A friend told me of a similar system which I think was in Malaysia, but some vendors setup food stalls at the side of the road before the exit cameras where people would stop and get a meal to extend their drive time.
Average speed cameras seem unbelievably dangerous to me. I haven't ever driven somewhere with them, but I suspect all I'd be thinking about was the speed limit, resulting in very dangerous driving. With all my focus on making to correct average I'd fail to properly track other drivers and potential hazards.

I'm much happier with a flow of traffic enforcement. Ticket those who speed excessively beyond what traffic is generally flowing and let the posted limit be more of a guideline.

If you're trying to game the detection system to minimize travel time then average speed cameras could encourage pathological behavior (which would hopefully also be caught by careless/reckless driving laws). They're dead-simple and not subject to cosine error and sensitive closed-source calibration techniques though. Even accounting for clock skew and clock drift, if an average speed camera says you were going x+2ϵ mph then it's safe to say you were going at least x+ϵ mph for at least some small interval and some very small value of ϵ.

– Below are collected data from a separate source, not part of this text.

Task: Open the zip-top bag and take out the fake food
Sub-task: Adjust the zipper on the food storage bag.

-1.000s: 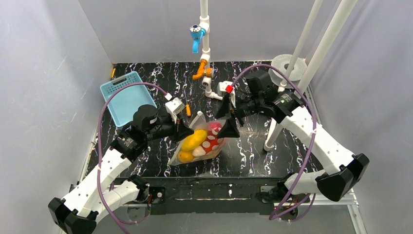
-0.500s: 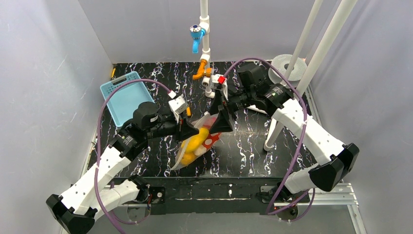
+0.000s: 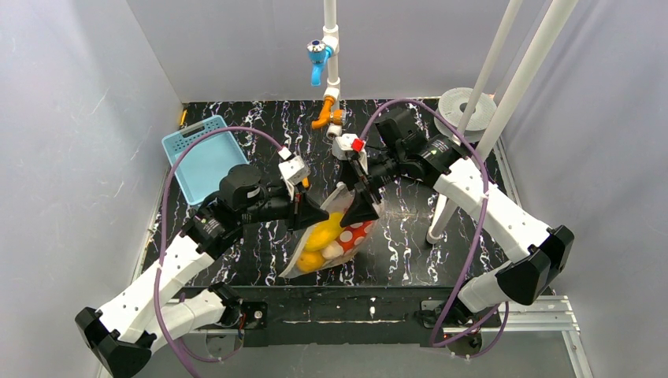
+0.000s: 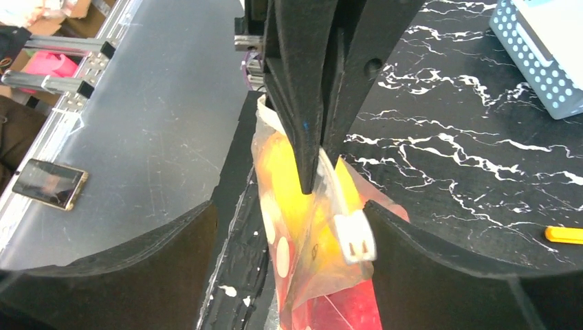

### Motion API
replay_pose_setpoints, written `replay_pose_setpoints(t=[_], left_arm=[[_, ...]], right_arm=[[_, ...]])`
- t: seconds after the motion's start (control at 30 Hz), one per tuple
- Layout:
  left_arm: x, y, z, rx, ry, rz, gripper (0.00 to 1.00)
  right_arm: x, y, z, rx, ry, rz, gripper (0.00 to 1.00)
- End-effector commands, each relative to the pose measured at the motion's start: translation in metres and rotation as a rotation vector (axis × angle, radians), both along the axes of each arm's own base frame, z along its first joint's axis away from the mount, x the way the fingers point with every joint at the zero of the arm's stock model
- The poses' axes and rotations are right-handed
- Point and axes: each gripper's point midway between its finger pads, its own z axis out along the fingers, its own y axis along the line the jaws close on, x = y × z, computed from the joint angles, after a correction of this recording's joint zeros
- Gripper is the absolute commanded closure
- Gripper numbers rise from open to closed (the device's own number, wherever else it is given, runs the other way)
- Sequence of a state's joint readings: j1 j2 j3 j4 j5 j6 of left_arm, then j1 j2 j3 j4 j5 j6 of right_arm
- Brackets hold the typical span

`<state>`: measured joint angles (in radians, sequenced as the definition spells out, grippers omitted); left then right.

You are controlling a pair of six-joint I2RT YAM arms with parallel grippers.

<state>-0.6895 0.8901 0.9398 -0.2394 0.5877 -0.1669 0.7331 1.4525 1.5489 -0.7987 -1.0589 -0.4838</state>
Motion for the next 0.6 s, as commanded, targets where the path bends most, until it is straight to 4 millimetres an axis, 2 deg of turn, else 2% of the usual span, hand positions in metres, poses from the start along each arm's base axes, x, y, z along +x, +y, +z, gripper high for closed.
replay_pose_setpoints(t=[0.0, 0.2, 0.33, 0.43, 0.47, 0.57], left_arm=[[-0.0105, -0.0028, 0.0456, -0.119, -0.089, -0.045, 1.00], [-0.0145, -0.0015, 0.0503, -0.150, -0.093, -0.045, 1.00], [-0.0154, -0.0004, 0.0504, -0.156, -0.096, -0.042, 1.00], [-0.0156, -0.0001, 0.0483, -0.155, -0.090, -0.040, 1.00], [-0.0161, 0.0000, 0.0474, -0.155, -0.088, -0.041, 1.00], [-0.0176, 0.0002, 0.0482, -0.164, -0.087, -0.043, 1.00]], right_arm=[[-0.0191, -0.0077, 0.0111, 0.065, -0.044, 0.096, 0.23], [-0.0212, -0.0080, 0.0122, 0.071, -0.033, 0.104, 0.58], [-0.0210, -0.0079, 0.0133, 0.068, -0.026, 0.095, 0.72], [-0.0212, -0.0084, 0.0141, 0.064, -0.018, 0.083, 0.74], [-0.0208, -0.0085, 0.0144, 0.064, -0.013, 0.078, 0.71], [-0.0215, -0.0099, 0.0156, 0.068, 0.011, 0.072, 0.53]])
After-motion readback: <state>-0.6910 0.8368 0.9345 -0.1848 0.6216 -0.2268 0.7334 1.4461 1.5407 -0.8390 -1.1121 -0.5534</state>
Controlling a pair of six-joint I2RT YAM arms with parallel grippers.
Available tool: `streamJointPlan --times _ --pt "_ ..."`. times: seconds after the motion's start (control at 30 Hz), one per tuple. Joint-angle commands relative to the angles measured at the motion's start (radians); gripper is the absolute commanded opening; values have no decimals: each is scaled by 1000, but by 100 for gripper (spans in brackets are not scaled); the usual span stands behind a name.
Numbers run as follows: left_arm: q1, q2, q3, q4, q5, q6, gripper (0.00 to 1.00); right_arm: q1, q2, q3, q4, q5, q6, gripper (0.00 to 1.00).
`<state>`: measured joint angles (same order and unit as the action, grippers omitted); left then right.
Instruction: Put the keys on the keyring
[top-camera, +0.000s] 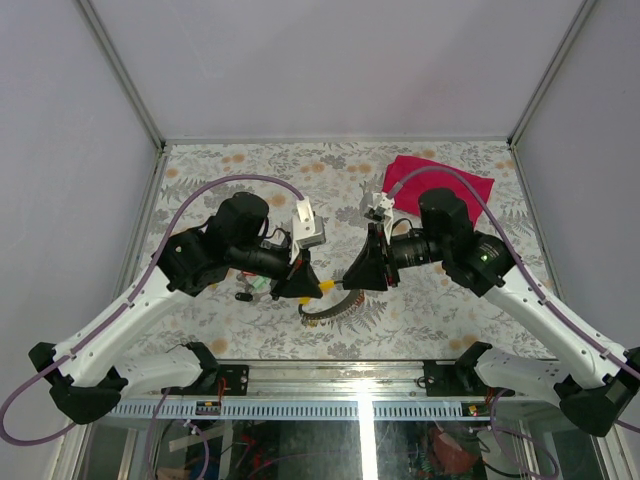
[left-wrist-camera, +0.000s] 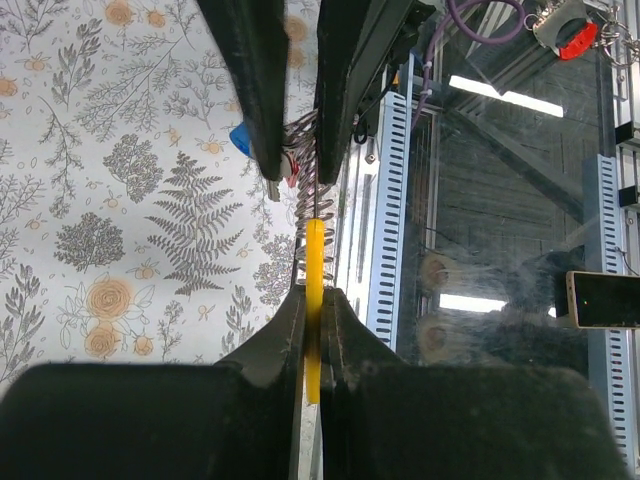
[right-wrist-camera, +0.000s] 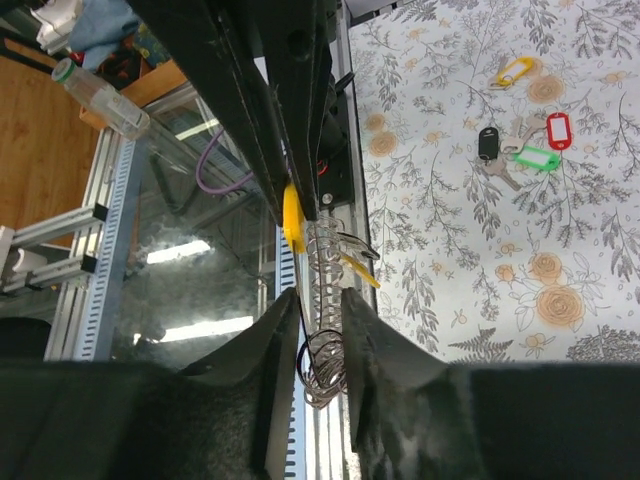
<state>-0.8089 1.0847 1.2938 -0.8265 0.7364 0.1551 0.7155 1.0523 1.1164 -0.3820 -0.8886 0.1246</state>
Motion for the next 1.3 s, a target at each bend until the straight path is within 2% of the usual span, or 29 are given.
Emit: streamJointPlan --times 0.0,0.1,0.13,0.17,0.23,0.3,0.47,0.63,0.8,1.0,1.27 --pt "-3 -4 35 30 4 3 0 13 7 2 56 -49 8 22" --pt "-5 -3 35 30 -11 1 1 15 8 4 67 -53 13 2" --pt "-4 -4 35 31 -21 -2 4 15 7 8 66 -48 14 0" --pt "-4 -7 34 38 -36 -8 7 15 5 10 63 -42 15 0" --pt "-4 -22 28 60 -76 -26 19 16 0 17 53 -26 22 0" --pt "-3 -46 17 94 -126 -47 33 15 -11 27 27 22 27 0" --pt "-5 -120 -29 214 -295 -117 59 16 -39 53 -49 168 70 0" --pt "-22 -146 -50 264 -432 -139 69 16 -54 73 -86 335 214 0" --pt "-87 -140 -69 274 -580 -107 71 16 -39 130 -133 367 320 0" --pt "-171 -78 -56 260 -663 -52 71 16 -17 197 -183 377 357 0" --pt "-239 10 1 220 -797 17 58 15 -7 209 -204 363 366 0"
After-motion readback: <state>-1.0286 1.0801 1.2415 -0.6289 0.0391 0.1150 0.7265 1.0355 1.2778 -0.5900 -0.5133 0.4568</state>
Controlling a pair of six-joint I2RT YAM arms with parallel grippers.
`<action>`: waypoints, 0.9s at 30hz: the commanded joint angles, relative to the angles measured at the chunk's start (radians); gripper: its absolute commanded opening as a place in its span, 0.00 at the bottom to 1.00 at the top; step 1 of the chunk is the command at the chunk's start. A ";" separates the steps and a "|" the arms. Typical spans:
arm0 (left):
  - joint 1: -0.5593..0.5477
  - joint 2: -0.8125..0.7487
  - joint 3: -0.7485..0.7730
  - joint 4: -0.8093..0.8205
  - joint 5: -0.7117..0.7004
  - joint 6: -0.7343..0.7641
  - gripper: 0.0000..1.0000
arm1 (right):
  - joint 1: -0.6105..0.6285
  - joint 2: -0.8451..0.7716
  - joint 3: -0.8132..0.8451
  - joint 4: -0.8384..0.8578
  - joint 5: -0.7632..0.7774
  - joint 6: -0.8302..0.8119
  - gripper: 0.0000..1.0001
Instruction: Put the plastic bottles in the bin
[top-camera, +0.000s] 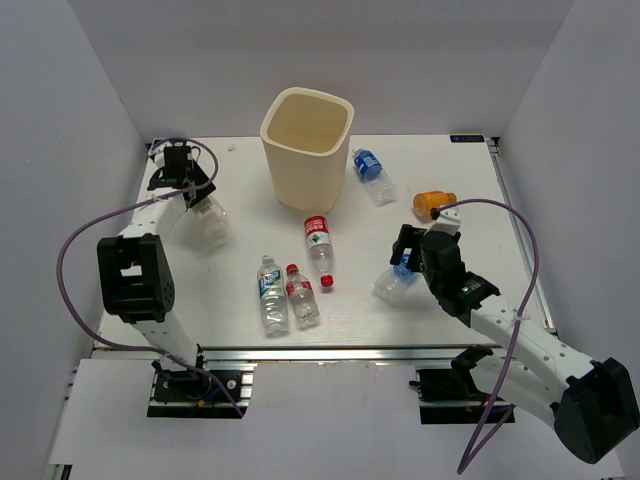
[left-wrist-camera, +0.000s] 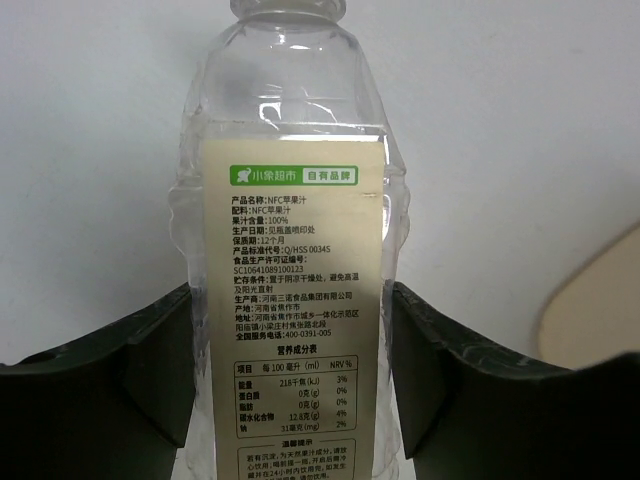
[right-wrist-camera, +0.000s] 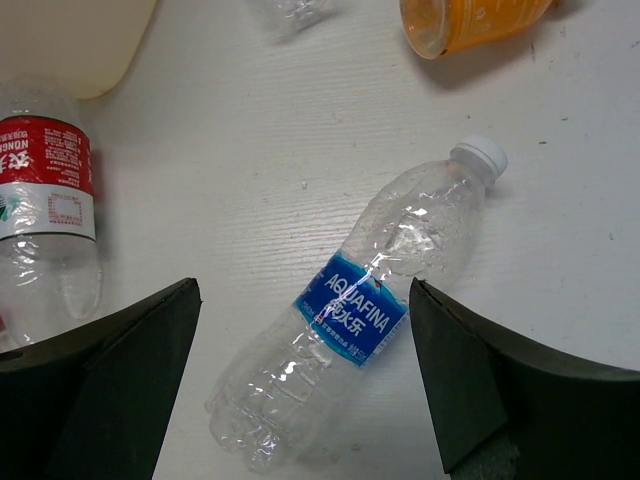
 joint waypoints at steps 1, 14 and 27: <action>0.003 -0.107 0.086 0.054 0.067 0.091 0.39 | -0.007 -0.017 -0.013 0.037 -0.008 -0.016 0.89; -0.077 -0.196 0.327 0.484 0.685 0.143 0.29 | -0.015 -0.034 -0.039 0.105 -0.051 -0.041 0.89; -0.341 0.204 0.804 0.532 0.638 0.197 0.23 | -0.024 -0.046 -0.067 0.129 -0.054 -0.087 0.89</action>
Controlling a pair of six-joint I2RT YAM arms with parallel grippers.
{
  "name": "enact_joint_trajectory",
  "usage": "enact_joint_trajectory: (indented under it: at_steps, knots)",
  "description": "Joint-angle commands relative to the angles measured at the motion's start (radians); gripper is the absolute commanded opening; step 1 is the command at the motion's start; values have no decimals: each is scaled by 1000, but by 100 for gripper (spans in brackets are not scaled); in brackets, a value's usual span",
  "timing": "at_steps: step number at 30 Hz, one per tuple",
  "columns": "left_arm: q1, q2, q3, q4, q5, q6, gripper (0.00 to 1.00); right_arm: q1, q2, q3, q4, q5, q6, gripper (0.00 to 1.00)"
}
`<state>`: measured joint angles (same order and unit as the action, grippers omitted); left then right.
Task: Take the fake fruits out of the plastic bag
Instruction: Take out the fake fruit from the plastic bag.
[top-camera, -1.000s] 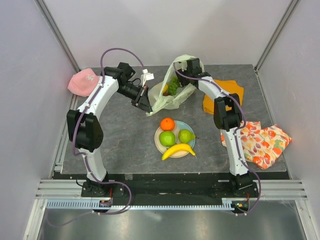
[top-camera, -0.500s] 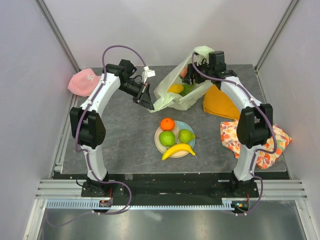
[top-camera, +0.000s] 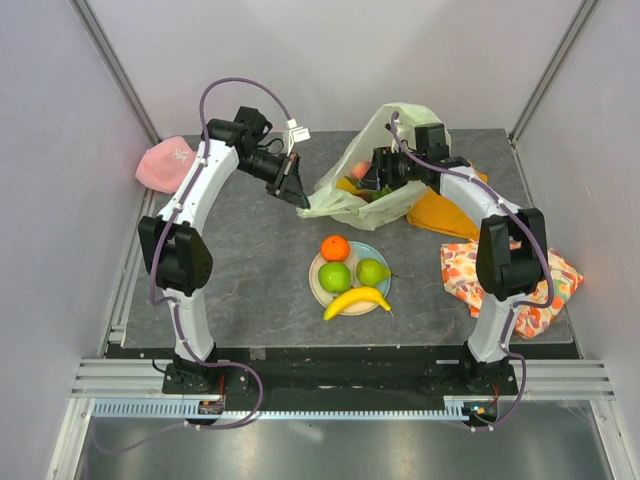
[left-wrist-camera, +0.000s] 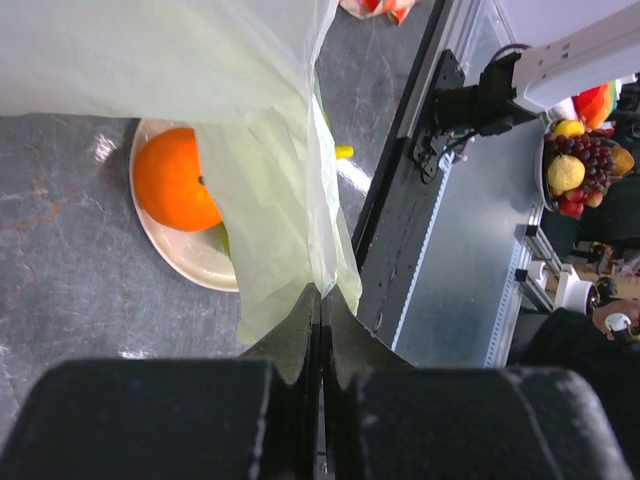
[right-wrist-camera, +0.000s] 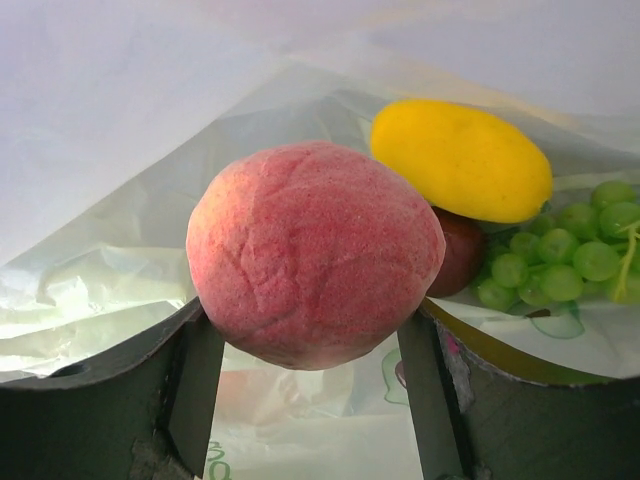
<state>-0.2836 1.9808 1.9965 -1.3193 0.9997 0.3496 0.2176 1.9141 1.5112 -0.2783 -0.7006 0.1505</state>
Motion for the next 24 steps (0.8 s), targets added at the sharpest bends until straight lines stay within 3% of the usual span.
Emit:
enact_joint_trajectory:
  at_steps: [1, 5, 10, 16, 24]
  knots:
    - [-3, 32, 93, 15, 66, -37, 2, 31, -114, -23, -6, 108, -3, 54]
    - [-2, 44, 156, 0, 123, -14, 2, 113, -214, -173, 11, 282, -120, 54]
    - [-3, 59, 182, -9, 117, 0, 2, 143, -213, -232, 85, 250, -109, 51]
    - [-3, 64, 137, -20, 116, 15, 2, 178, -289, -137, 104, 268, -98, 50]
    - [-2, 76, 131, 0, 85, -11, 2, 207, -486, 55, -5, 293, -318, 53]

There are no traffic lights for the ones I've seen here, so you can just set your cruise control. I would be doing this anyway on a long drive, which again is the only place I've seen these
California actually explicitly bans police setting up these kinds of speed traps
I‘ve seen them in the Netherlands as well. These are pretty great as they completely discourage any form of cheating that is dangerous (i.e. sudden braking), but incentivize smooth flowing traffic.